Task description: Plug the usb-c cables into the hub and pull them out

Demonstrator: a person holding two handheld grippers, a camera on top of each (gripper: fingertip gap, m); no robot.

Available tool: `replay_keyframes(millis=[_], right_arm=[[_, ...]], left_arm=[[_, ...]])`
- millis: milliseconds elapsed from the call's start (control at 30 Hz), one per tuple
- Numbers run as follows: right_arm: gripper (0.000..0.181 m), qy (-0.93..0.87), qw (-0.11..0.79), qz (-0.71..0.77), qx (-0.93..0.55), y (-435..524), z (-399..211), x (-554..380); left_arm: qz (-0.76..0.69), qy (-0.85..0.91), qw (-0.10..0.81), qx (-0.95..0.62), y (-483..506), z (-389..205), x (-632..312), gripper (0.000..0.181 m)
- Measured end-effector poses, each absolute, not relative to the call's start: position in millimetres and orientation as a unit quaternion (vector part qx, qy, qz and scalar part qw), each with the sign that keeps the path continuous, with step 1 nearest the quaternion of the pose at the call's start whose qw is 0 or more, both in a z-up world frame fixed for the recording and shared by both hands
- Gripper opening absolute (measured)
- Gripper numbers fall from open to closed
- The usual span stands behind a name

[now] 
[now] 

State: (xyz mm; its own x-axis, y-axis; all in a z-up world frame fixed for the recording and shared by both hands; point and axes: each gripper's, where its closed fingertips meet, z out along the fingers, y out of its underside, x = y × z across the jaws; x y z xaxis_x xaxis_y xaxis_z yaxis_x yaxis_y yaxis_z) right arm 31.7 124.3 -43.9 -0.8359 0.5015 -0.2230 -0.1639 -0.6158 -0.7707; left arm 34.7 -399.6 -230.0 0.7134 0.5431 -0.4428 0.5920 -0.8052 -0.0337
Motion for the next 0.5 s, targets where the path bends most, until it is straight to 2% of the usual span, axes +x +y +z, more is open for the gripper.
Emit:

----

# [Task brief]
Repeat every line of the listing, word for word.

# [Written answer]
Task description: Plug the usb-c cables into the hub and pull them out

Demonstrator: a person holding two handheld grippers, a camera on top of each (gripper: fingertip gap, m); no robot.

Available tool: `replay_keyframes(millis=[_], right_arm=[[_, ...]], left_arm=[[_, ...]])`
- millis: milliseconds elapsed from the call's start (control at 30 Hz), one per tuple
- Numbers run as follows: right_arm: gripper (0.000..0.181 m), qy (-0.93..0.87), qw (-0.11..0.79), qz (-0.71..0.77), qx (-0.93..0.55), y (-435..524), z (-399..211), x (-554..380); left_arm: qz (-0.76..0.69), qy (-0.85..0.91), qw (-0.10..0.81), qx (-0.95..0.62), y (-483..506), z (-389..205), x (-632..312), gripper (0.000..0.181 m)
- Measured end-effector poses, each absolute, not relative to the call's start: position in millimetres and orientation as a unit quaternion (vector part qx, qy, qz and scalar part qw), each with the sign that keeps the path continuous, with step 1 nearest the quaternion of the pose at the call's start whose qw is 0 or more, both in a z-up world frame fixed for the recording and shared by both hands
- Gripper opening absolute (measured)
- Gripper numbers fall from open to closed
- The usual span stands behind a name

[now] 
[now] 

State: (xyz mm; its own x-axis, y-axis; all in a z-up world frame fixed for the recording and shared by both hands; point and axes: each gripper's, where its closed fingertips meet, z out along the fingers, y out of its underside, x = y × z across the jaws; x y z xaxis_x xaxis_y xaxis_z yaxis_x yaxis_y yaxis_z) right arm 31.7 124.3 -43.9 -0.8359 0.5015 -0.2230 -0.1639 -0.6158 -0.7707; left arm 34.7 -399.6 -230.0 0.7134 0.5431 -0.4428 0.5920 -0.8052 -0.0337
Motion for the next 0.5 s, targets where the path bends most, until it is straight to 2% of the usual span, axes +x +y +z, more is open for the gripper.
Emit:

The exercise is fully answered.